■ Exercise details ■
In the records below, find the line with "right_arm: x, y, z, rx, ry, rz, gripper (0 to" and the line with "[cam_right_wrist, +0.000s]"; return exactly those lines and every line between them.

■ Data records ■
=== Section Start ===

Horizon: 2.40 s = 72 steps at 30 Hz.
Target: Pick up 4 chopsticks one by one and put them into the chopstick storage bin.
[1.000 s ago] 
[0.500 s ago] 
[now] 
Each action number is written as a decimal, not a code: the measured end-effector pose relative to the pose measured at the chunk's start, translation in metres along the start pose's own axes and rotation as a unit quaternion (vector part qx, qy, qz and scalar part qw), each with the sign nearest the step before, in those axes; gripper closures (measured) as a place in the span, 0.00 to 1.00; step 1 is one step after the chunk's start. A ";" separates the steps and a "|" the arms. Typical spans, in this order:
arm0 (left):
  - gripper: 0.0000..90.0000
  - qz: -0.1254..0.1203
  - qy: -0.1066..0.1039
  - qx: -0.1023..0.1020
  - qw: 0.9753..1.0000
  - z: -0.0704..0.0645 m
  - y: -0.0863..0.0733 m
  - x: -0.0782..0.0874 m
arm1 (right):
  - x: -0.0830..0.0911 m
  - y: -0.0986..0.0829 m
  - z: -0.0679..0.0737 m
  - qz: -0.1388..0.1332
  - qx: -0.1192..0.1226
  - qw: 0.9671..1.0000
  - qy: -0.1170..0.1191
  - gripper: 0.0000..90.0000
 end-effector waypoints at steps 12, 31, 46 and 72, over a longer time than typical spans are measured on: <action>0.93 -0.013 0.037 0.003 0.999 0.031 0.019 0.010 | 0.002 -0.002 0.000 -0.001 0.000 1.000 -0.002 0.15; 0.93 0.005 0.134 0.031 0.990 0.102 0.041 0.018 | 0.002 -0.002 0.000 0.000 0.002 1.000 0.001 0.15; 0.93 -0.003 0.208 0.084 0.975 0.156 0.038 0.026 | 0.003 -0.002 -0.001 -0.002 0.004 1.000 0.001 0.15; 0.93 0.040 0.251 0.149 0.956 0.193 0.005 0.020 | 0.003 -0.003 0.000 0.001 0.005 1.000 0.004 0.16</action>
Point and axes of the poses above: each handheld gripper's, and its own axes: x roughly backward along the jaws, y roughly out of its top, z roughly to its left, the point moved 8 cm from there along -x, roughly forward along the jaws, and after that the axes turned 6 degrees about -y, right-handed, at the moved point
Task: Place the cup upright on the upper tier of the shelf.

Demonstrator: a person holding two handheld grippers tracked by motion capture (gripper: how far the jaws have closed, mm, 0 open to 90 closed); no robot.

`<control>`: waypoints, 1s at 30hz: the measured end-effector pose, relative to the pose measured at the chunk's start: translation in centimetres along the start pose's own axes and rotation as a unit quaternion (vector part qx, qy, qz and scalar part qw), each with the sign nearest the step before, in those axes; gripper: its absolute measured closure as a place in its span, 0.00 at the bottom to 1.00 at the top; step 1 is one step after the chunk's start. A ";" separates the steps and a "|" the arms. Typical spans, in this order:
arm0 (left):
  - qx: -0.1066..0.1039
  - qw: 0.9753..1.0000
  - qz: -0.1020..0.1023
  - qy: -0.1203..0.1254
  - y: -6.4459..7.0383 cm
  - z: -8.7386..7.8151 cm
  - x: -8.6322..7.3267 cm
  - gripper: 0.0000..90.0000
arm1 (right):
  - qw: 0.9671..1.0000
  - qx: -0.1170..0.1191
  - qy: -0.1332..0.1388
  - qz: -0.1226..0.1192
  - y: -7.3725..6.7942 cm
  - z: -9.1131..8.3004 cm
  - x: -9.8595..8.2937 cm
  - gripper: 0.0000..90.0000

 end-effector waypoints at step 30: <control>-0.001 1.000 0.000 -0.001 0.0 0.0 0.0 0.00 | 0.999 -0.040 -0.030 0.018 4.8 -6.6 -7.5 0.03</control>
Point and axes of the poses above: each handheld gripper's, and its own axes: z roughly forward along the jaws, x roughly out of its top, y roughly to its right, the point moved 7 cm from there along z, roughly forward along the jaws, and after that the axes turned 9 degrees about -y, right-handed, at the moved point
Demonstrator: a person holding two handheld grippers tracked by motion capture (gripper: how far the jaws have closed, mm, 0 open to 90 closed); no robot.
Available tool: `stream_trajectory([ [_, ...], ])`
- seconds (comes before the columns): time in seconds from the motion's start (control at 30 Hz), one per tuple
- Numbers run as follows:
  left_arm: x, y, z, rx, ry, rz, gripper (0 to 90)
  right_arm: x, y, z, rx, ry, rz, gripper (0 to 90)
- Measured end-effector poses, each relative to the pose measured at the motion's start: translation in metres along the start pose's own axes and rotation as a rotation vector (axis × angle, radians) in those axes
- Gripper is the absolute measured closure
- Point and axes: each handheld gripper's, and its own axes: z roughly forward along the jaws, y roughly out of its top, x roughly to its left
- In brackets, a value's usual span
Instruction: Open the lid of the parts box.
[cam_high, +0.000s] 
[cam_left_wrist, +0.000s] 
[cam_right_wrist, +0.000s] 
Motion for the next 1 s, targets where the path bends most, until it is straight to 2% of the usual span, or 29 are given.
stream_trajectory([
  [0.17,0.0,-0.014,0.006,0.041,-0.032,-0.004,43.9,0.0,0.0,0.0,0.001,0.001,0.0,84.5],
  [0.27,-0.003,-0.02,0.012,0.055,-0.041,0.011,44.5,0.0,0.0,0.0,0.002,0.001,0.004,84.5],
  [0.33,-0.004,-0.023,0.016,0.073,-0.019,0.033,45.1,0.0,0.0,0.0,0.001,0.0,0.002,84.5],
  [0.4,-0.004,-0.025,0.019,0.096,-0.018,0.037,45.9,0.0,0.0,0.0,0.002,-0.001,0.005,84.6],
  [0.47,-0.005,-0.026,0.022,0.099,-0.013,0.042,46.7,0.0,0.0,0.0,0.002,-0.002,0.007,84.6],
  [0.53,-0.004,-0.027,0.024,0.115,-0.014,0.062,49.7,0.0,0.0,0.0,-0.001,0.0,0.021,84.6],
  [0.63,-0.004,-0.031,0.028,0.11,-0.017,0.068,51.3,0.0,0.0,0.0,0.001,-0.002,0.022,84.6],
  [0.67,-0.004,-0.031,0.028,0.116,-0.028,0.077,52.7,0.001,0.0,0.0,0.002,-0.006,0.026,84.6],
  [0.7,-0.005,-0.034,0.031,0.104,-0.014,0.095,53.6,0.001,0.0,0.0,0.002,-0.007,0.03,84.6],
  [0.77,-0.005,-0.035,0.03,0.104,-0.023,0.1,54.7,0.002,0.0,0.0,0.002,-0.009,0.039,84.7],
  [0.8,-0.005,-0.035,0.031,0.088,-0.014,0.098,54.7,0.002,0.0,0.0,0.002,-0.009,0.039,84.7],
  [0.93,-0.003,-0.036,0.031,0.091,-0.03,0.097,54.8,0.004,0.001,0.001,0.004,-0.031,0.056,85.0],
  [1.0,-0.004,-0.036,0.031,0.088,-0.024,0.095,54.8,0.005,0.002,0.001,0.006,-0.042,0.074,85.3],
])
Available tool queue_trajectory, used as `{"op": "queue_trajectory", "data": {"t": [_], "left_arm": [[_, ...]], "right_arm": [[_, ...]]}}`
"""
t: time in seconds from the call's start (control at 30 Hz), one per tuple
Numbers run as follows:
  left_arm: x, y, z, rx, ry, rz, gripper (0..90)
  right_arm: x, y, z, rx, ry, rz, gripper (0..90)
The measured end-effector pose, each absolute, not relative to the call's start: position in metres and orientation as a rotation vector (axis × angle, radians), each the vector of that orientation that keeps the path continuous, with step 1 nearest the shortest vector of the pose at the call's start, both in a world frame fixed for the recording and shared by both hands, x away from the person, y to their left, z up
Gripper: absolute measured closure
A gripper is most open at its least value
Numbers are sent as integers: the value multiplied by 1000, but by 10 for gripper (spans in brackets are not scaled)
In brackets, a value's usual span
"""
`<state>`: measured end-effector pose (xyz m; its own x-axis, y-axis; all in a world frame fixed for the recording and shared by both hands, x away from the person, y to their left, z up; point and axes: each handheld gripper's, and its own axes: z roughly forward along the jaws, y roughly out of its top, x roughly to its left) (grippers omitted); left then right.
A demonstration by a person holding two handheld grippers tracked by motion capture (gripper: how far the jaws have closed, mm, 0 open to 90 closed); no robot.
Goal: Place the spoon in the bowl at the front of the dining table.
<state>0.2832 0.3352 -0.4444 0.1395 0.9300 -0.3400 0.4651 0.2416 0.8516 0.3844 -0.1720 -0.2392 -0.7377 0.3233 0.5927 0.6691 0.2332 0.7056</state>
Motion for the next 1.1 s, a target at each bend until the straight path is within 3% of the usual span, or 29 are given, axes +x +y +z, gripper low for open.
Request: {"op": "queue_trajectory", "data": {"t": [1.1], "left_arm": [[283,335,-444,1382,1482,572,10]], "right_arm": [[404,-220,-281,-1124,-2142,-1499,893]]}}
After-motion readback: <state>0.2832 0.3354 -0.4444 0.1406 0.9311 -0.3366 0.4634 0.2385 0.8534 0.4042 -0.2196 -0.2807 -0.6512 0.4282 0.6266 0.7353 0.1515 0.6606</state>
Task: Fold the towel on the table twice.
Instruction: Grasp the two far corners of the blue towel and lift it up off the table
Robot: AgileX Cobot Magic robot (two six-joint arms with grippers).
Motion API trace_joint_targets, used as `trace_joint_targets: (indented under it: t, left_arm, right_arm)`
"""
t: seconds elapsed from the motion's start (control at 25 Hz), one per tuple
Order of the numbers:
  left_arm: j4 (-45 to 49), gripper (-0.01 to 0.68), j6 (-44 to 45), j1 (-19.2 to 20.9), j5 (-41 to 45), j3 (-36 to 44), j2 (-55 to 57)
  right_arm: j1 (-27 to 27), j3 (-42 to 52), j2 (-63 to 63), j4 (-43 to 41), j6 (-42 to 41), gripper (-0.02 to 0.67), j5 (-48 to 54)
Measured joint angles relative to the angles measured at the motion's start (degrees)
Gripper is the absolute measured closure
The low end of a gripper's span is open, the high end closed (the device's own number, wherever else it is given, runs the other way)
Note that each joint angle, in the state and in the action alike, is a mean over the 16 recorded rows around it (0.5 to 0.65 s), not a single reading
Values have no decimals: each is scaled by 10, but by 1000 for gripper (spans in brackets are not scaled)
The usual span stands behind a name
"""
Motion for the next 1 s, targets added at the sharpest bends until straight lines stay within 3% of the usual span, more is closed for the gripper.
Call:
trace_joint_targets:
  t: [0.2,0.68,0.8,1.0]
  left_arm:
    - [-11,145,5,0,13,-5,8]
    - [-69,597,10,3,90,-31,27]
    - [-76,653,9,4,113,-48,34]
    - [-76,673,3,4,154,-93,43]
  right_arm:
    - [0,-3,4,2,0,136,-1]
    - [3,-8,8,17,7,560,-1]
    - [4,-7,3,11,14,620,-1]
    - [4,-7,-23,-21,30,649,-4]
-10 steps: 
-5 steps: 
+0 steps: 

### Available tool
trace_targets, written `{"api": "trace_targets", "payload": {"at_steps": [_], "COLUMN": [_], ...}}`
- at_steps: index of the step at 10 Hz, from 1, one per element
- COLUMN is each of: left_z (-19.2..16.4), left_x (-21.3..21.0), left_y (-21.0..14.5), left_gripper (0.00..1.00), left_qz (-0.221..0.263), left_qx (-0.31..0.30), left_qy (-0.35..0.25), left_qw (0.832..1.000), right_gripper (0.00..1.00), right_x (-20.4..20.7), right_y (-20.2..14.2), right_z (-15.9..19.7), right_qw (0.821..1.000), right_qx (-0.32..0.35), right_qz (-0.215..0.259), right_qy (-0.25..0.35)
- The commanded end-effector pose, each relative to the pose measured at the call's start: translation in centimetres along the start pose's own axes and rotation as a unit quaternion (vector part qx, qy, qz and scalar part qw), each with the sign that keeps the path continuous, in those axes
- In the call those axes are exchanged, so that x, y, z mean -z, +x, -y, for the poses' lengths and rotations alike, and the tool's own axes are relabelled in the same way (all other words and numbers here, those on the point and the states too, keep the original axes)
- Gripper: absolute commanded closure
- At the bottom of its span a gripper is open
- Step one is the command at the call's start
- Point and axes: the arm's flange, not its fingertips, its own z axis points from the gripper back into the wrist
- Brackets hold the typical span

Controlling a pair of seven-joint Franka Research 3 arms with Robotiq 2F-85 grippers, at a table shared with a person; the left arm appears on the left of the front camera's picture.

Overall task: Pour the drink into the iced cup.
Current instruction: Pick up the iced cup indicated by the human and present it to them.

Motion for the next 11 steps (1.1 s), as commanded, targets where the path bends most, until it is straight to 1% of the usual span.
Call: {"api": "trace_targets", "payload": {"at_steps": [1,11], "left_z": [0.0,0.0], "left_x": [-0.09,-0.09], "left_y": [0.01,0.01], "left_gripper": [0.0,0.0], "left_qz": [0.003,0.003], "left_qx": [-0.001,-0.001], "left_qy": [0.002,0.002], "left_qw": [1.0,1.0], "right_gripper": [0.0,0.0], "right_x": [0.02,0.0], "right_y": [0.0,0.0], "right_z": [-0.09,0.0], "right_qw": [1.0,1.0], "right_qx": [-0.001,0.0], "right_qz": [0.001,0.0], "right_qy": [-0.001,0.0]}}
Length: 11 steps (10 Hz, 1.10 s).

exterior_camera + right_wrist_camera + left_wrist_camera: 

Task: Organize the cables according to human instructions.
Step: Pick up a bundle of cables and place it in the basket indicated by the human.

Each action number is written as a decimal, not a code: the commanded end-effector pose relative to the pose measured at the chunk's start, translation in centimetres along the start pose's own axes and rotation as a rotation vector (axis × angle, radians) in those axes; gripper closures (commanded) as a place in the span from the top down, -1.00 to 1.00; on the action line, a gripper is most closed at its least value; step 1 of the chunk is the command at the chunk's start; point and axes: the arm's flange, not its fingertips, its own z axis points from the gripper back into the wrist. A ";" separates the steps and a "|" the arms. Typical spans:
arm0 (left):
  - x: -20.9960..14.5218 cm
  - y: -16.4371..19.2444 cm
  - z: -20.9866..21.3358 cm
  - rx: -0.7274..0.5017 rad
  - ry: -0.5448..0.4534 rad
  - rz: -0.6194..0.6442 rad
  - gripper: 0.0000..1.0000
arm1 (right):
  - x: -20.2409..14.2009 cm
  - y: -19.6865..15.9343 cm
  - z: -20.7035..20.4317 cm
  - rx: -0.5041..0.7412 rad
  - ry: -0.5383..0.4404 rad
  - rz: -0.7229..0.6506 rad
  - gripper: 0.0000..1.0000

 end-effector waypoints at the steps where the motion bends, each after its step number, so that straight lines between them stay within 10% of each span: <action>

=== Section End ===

■ Answer to the problem ■
  right_arm: x, y, z, rx, ry, rz, gripper (0 to 90)
- Measured end-effector poses, each relative to the pose measured at the motion's start: translation in metres along the start pose's own axes and rotation as a rotation vector (axis × angle, radians) in those axes
- Gripper is the absolute measured closure
- Point and axes: each handheld gripper's, and its own axes: z roughly forward along the jaws, y roughly out of its top, x roughly to its left
- In brackets, a value's usual span
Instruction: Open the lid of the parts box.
[cam_high, +0.000s] 
[cam_left_wrist, +0.000s] 
[cam_right_wrist, +0.000s] 

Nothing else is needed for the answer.